Londrina - O tráfico de drogas é o maior problema, relacionado à criminalidade, enfrentado pelas escolas do Paraná. O envolvimento de jovens no consumo e venda de drogas é a principal causa da evasão escolar, de acordo com especialistas consultados pela reportagem.
Em Londrina existem 76 escolas estaduais. São cerca de 60 mil estudantes. Seiscentos deles estudam na Escola Estadual João Rodrigues da Silva, no Conjunto Antares (Zona Leste), considerada pelas autoridades do setor como uma das mais complicadas da cidade no quesito segurança.
''Cheguei a ser ameaçada de morte. Um estudante chegou a atirar uma carteira em mim. Outros professores também foram agredidos com empurrões'', relata a diretora Mara Cristina da Silva, que está no comando da instituição há três anos.
O problema ficou mais evidente depois que quatro alunos da quinta e sexta séries foram flagrados vendendo maconha na escola. As ameaças começaram depois que a direção, com apoio do Conselho Tutelar, Núcleo Regional de Educação, Ministério Público e Patrulha Escolar, decidiu enfrentar o problema.
Para combater a prática, a comunidade escolar buscou aproximação com a família dos estudantes, capacitou os professores para identificar comportamentos suspeitos e também orientou estudantes a denunciar tráfico. ''Chamamos a comunidade para participar. O aluno que foi encontrado com drogas foi encaminhado para Caps (Centro de Atenção Psicossocial) para receber tratamento e hoje está muito melhor, seu comportamento na escola mudou completamente. Mas ainda estamos passando por esse processo de intervenção, as coisas precisam melhorar ainda mais'', revela a diretora.
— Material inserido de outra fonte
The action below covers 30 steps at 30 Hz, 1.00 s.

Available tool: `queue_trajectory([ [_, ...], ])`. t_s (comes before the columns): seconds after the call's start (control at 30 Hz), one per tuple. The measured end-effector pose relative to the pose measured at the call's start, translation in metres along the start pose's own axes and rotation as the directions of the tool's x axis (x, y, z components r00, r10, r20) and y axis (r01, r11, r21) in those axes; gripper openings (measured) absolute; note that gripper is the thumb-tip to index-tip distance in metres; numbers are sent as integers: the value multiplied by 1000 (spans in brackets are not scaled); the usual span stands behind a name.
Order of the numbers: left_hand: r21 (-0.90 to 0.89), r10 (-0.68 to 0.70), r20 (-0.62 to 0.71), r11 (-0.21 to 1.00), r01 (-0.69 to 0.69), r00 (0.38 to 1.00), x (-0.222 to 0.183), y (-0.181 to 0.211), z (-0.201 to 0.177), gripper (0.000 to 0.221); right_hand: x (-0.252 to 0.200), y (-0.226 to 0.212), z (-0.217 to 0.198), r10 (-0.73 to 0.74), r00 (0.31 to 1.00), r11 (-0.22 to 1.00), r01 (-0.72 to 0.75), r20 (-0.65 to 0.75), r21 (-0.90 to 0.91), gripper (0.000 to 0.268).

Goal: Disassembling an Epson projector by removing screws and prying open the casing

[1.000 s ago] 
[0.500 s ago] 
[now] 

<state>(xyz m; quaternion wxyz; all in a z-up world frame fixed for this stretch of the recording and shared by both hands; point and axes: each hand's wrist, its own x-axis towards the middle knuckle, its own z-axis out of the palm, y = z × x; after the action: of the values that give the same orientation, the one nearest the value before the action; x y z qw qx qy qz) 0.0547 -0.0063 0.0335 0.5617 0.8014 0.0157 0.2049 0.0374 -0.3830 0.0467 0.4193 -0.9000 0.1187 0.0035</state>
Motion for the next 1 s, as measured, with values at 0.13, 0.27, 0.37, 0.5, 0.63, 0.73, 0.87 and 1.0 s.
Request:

Um dos estudantes, de 16 anos, abandonou os estudos após ser pego na escola com uma faca. ''Ele foi levado para o Ciaad (Centro Integrado de Atendimento ao Adolescente Infrator) e disse que tinha sido ameaçado e estava com a faca para se proteger. Ele foi liberado, mas depois deixou de estudar'', diz.
As seguidas turbulências fizeram com que dois professores, um de inglês e outro de história deixassem a escola. ''A rotatividade atrapalha o ensino, até conseguir professor substituto. Mas além da saída dos professores, todo o projeto pedagógico foi comprometido (por conta da criminalidade)'', confessa.